The biotech sector is often perceived as a single ecosystem, but the reality is more complex, especially when it comes to software. The needs of an early-stage biotech startup differ significantly from those of mature enterprise, not only in terms of scale, but also in terms of mindset, resource allocation, and risk tolerance. Understanding these differences is a key to developing software that truly supports the goals of each.
Operational Pressure Points: Where the Paths Diverge
Startups operate under intense pressure to grow quickly with limited resources. Founders often juggle lab work, fundraising, and data analysis simultaneously. In this environment, digital infrastructure typically consists of Excel spreadsheets, shared drives, and ad hoc scripts.
Software is a survival mechanism, and its design must reflect the urgency and volatility of the environment.
Enterprises, on the other hand, are often slowed down by outdated software systems and multi-level decision-making. Their needs tend to focus on scalability, compliance, and integration with large, established workflows. Although they have greater access to specialized IT teams, implementing any new tool often involves navigating procurement channels, security audits, and lengthy deployment cycles.

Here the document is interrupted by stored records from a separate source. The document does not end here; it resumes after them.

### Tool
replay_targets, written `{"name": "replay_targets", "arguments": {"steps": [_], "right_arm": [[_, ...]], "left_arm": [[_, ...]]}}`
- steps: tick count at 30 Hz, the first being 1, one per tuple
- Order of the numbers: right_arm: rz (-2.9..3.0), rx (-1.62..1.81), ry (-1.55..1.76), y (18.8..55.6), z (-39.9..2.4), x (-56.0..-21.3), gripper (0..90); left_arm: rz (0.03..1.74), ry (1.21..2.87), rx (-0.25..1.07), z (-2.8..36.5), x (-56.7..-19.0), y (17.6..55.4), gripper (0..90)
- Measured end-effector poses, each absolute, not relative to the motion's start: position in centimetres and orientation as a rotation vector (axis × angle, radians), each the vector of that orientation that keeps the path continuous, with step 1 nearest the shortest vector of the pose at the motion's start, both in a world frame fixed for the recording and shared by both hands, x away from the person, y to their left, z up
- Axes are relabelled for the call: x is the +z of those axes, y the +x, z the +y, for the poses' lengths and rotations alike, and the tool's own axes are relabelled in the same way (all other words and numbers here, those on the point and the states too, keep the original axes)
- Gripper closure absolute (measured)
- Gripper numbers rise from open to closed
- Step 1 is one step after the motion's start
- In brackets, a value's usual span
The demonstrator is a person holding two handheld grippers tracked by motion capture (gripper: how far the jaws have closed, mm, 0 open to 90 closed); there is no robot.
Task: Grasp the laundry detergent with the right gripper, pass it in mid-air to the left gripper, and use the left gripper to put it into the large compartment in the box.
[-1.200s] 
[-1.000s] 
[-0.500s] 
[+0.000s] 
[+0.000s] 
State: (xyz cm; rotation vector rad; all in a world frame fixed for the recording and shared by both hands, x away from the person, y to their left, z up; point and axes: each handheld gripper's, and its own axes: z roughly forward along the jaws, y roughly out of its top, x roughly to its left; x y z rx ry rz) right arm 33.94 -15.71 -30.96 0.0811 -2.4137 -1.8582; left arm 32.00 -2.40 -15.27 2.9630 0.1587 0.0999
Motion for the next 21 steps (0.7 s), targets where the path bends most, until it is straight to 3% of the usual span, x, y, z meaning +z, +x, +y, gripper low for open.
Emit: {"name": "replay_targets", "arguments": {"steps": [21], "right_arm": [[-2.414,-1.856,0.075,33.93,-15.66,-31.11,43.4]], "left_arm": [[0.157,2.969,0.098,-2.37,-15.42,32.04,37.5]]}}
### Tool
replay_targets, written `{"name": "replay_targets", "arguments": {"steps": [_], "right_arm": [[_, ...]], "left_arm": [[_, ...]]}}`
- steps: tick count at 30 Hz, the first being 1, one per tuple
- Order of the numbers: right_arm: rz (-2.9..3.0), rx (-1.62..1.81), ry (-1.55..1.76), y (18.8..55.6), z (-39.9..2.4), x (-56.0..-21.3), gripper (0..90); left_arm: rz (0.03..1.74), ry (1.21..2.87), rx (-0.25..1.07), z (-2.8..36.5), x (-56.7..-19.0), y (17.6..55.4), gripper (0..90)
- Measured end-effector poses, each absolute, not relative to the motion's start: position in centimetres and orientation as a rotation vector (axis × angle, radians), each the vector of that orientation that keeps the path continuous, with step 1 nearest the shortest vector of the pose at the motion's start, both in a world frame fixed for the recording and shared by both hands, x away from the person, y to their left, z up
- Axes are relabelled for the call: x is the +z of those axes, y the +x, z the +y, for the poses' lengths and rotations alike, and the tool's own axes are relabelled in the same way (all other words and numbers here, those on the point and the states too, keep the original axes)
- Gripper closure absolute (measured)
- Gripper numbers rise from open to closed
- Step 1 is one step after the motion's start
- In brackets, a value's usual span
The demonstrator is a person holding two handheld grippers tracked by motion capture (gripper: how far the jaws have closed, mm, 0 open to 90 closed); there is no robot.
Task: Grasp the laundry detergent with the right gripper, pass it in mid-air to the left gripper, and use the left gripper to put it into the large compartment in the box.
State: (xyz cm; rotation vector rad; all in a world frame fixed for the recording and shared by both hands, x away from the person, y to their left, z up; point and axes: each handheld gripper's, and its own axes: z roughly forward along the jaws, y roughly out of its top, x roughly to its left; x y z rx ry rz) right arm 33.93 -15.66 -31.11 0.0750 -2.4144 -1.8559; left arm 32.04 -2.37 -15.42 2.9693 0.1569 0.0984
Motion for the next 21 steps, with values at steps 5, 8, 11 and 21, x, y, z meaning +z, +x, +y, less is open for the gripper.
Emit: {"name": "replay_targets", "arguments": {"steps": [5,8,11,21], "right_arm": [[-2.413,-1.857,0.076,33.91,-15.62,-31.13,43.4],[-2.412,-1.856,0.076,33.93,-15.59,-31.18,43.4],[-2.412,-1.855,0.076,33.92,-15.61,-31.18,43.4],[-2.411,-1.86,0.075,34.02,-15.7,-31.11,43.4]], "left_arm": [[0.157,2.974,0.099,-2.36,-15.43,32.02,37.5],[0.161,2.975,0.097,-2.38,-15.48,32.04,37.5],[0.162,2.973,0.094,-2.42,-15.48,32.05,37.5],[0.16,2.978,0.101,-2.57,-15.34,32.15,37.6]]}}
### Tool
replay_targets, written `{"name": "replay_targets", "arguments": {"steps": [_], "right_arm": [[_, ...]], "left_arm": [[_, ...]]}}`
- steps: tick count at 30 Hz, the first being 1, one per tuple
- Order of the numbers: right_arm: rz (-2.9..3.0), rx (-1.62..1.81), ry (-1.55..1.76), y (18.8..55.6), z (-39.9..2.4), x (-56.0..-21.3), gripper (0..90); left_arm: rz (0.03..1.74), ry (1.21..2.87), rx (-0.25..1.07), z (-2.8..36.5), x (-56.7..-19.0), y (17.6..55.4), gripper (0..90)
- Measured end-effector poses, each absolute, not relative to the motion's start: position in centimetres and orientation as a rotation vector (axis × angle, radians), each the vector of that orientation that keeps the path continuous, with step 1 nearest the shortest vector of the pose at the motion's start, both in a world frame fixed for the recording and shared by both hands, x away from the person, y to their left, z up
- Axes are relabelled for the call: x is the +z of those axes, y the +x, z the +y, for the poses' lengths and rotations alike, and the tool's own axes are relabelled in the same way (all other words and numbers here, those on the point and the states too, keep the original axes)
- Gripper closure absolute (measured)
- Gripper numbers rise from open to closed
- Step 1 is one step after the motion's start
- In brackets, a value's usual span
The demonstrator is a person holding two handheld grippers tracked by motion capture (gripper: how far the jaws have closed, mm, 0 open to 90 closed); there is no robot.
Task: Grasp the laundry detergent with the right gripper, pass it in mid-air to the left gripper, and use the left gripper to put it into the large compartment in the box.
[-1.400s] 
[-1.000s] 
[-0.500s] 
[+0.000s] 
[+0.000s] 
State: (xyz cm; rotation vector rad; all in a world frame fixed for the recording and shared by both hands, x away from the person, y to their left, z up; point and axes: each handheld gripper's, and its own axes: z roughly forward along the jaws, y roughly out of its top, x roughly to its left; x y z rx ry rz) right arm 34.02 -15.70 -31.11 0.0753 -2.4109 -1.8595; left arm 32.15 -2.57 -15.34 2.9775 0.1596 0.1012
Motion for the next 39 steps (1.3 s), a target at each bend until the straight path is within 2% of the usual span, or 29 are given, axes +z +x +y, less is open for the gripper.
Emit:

Build vs Buy: A Question of Control and Flexibility
For many biotech companies, software isn’t just a tool - it’s a critical part of how science is done. That’s why many R&D teams, especially those with technical leadership, choose to build tools tailored to their evolving workflows and data models. This approach offers adaptability and long-term scalability - something off-the-shelf solutions rarely provide without compromises.
While building custom software does require upfront investments, it pays off by enabling faster iteration and aligning the system with how science is actually practiced - not how generic platforms assume it should be done.
In contrast, some larger corporate organizations may prefer off-the-shelf solutions that promise regulatory readiness and vendor support. For them, long-term stability and integration outweigh initial flexibility. However, these advantages can come with rigid architecture and expensive licensing models that aren’t easily adaptable to new experiments or workflows.
The Role of LIMS and the Growing API Imperative
Laboratory Information Management Systems (LIMS) clearly illustrate this gap. Startups often delay implementing LIMS, fearing complexity, cost and rigidity of structured data management becomes a problem. That’s when the need for customizable, API-friendly LIMS arises.
For large biotech companies, LIMS is already an integral part, but the problem lies in modernization. Older systems may lack integration capabilities, leading to data delays or silos. Modernization becomes not only a technical solution, but also an organizational one, involving change management and large-scale retraining. For these companies, the ability to integrate with artificial intelligence tools, analytical platforms or cloud infrastructure becomes an integral part.
By the Numbers – Real-World Data
Biotechnology labs that use spreadsheets and fragmented systems spend a significant amount of time manually processing data. According to Scispot, scientists and lab managers spend 50 to 80% of their time collecting, cleaning, and organizing data, which is time that could otherwise be used for analysis of experiments. Moving to integrated platforms can reduce the workload of data processing by approximately 70%, significantly speeding up workflows and improving decision-making times.
Meanwhile, among large organizations, outdated LIMS and fragmented architectures create major barriers to innovation. Nearly 48$ of biopharmaceutical companies report incomplete data harmonization as a major barrier to the adoption of machine learning tools. In many case studies, which not only slows down innovation but also increases real coasts to hundreds of thousands of dollars.
Patterns and Pains We See Across the Field
In early-stage biotech companies, it’s common to hear things like:
"We store protocols and data in Google Drive, Dropbox, and someone’s laptop"
"We lost a sample and can’t trace what happened"
"We're growing fast and breaking everything as we go"
These companies are often science-heavy and tech-light. Informatics is an afterthought, until it becomes a fire. They’re open to modern, modular systems, but need fast ROI and minimal onboarding. Audit trails, versioning and access control become critical as they approach clinical stages.
By contrast, in pharma R&D and late-stage biotech, the concerns shift:
"We’ve outgrown our system, but migrating is a nightmare"
"Our LIMS doesn’t talk to the ELN or instruments"
"We failed a mock FDA audit due to missing logs"
Here, the challenge is often system fragmentation and validation complexity. Compliance is non-negotiable. The opportunity lies in stitching together what already exists: APIs, interoperability and orchestration layers matter more than building from scratch.
Biotech Teams Build What Actually Works
Treating biotech startups and enterprises as having identical software needs is a mistake that often results in bloated systems for the former and inflexible ones for the latter. At CodePhusion, we have seen how right -sized, customized solutions based on a company’s actual stage and strategy lead to faster results, smoother workflows, and greater long-term value.
Whether you’re building your first LIMS or modernizing a sprawling infrastructure, it all starts with asking the right questions and creating software that evolves with science.